As we already know, prerelational databases did not have a set of commands to work with data. Every database either had its own proprietary language or used programs written in COBOL, C, and so on to manipulate records. Also, the databases were virtually inflexible and did not allow any internal structure changes without bringing them offline and rewriting tons of code. That worked more or less effectively until the end of the 1960s, when most computer applications were based strictly on batch processing (running from beginning to end without user interaction).
In the early 1970s, the growth of online applications (programs that require user's interaction) triggered the demand for something more flexible. The situations when an extra field was required for a particular record or a number of subfields exceeded the maximum number in the file layout became more and more common.

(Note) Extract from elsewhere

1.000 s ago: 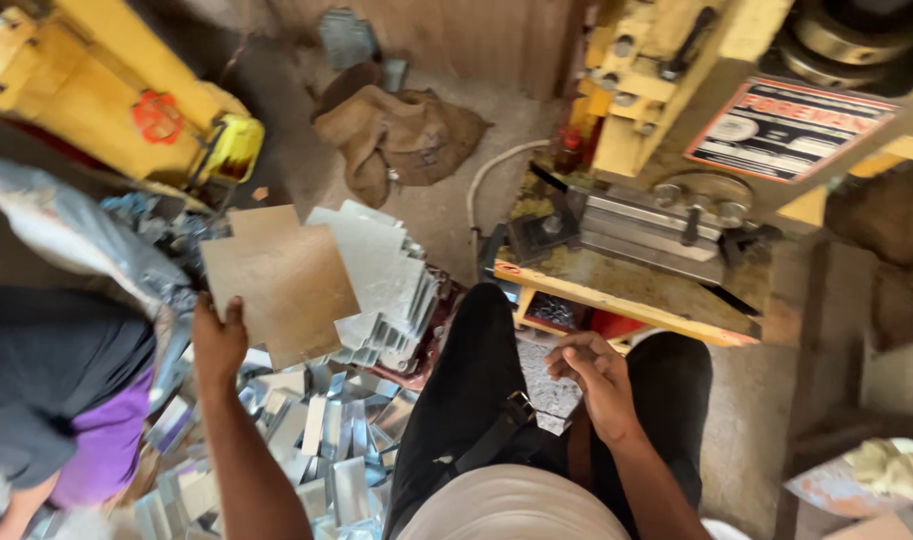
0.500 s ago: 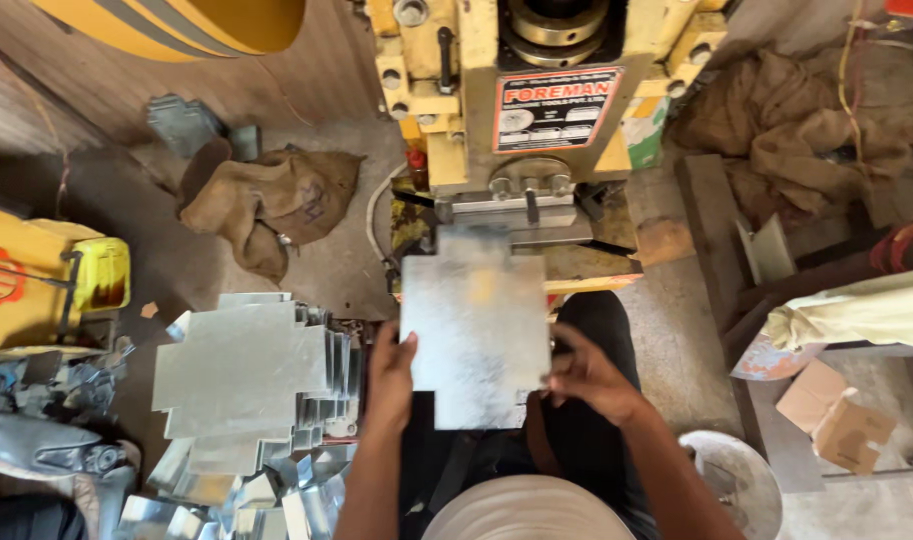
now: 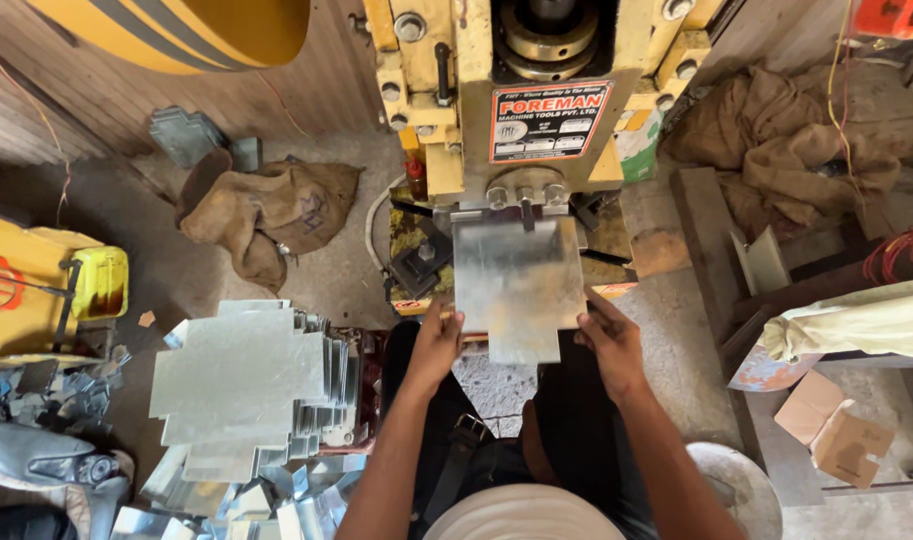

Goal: The person sits on the floor in a workshop and repeatedly places flat metal sheets into a yellow hydraulic press machine. They align the sheets under the press head, operate the machine to stamp or emboss the metal, and then remove the processed sheets to place them in a growing stack.

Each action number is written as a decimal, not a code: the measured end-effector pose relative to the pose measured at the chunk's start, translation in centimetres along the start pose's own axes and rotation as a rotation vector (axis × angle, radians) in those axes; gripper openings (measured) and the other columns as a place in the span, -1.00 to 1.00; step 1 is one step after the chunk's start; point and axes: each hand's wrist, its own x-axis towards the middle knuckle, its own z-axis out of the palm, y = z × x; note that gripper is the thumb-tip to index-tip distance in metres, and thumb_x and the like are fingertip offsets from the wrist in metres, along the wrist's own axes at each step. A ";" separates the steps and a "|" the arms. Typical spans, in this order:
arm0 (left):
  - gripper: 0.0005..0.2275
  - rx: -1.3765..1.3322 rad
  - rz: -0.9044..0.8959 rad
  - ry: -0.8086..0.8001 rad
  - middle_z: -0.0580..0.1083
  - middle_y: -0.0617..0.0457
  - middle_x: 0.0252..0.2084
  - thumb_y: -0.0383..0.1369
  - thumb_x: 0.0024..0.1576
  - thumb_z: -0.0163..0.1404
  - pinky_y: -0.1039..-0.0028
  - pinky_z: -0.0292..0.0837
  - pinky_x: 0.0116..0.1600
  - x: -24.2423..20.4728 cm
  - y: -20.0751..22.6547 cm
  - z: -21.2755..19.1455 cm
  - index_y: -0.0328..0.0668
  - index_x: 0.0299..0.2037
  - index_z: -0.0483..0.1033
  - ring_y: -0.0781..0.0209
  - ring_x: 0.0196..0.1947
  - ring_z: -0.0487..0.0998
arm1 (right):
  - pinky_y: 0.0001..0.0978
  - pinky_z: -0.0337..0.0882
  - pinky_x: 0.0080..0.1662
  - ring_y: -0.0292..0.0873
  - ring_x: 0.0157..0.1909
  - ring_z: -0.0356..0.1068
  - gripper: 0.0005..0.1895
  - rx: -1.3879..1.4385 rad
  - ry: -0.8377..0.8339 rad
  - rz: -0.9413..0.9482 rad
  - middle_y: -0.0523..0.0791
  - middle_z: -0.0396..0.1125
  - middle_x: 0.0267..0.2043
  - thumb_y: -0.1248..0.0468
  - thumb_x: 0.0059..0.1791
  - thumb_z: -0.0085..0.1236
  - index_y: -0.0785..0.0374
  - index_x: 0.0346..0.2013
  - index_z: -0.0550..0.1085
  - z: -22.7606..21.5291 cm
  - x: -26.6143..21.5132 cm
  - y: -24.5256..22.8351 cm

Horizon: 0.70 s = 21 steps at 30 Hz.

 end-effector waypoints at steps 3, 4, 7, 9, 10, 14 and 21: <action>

For example, imagine that CUSTOMER record set has two fixed-length fields, ADDRESS1 (for billing address) and ADDRESS2 (for shipping address), and it works for all customers for some period of time. But what if a customer, who owns a hardware store, has bought another store, and now this record must have more than one shipping address? And what if you have a new customer, WILE ELECTRONICS INC., who owns ten stores? Now, you have two choices. You can take the whole dataset offline, modify the layout, and change/recompile all programs that work with it. But then, all other customers that just have one store each will have nine unnecessary fields in their records (Figure 1-4). Also, nobody can guarantee that tomorrow some other customer is not going to buy, say, 25 stores, and then you'll have to start over again. Another choice would be to add ten identical records for Wile Electronics Inc., completely redundant except for the shipping address. The programs would still have to be changed, because otherwise they may return incorrect results (Figure 1-5).
So, as you can see, most problems are actually rooted in the structure of the database, which usually consisted of just one file with records of a fixed length. The solution is to spread data across several files and reassemble the required data when needed. We already mentioned hierarchical and network database models that definitely were attempts to move in this direction, but they still had had too many shortcomings, so the relational model became the most popular technique. The problem we just discussed would not be a problem at all in a relational database, where CUSTOMER and ADDRESS are separate entities (tables), tied by primary/foreign key relationship (Figure 1-6). All we have to do is to add as many ADDRESS records as we want with a foreign key that refers to its parent (Figure 1-7).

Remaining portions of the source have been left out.